J'entraînai doucement ma compagne loin des lieux témoins de cette rencontre funeste. Je pleurais déjà sur les ruines de mon bonheur. Cinq minutes plus tôt, madame X*** me jurait qu'elle commettait pour la première fois une « imprudence » de ce genre, qu'à aucun homme avant moi elle n'avait dit une parole que son mari ne pût entendre. Aussi je m'attendais à une scène terrible de reproches, peut-être même à une rupture prématurée, bien qu'à tout prendre l'idée de « l'imprudence » en question ne me fût guère imputable.
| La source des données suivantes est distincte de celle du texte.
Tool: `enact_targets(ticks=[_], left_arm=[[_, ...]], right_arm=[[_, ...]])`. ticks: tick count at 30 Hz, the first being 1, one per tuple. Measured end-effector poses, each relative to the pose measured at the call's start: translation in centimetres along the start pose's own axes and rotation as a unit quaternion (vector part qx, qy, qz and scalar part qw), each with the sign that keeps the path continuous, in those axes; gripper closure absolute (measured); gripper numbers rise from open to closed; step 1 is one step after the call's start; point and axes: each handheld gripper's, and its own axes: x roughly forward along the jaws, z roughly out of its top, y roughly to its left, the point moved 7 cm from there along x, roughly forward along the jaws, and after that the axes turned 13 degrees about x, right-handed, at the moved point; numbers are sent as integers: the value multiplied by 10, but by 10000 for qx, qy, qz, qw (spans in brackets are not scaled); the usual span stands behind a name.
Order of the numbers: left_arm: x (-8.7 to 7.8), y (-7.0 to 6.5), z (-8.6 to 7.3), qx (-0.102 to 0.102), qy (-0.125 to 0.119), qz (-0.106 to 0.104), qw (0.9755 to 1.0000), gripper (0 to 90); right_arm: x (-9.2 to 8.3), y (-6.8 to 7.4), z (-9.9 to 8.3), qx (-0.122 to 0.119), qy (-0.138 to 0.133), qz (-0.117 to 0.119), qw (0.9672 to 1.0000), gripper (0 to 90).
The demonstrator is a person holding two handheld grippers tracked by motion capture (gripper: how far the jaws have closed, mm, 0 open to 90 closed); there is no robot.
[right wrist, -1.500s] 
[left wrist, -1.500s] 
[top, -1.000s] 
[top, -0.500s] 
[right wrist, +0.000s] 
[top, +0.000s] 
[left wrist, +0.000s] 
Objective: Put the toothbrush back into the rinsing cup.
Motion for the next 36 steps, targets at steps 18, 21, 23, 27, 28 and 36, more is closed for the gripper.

Mais, à ma grande surprise, ma belle amie fit preuve d'un sang-froid que nul ne se serait attendu à trouver chez une débutante. Elle me demanda d'un air singulier:

—Vous ne saviez donc pas que votre cousine vient au Louvre copier
Murillo?

—D'abord, c'est ma cousine si l'on veut, répondis-je avec diplomatie. Nous devons être parents au vingtième degré. Elle est sans fortune et ne va pas dans le monde. Ainsi n'ayez aucune crainte….

—Mais vous semblez très intimes?

Je racontai brièvement l'histoire de Rosie et notre éducation sous le même toit jusqu'à mon entrée au collège.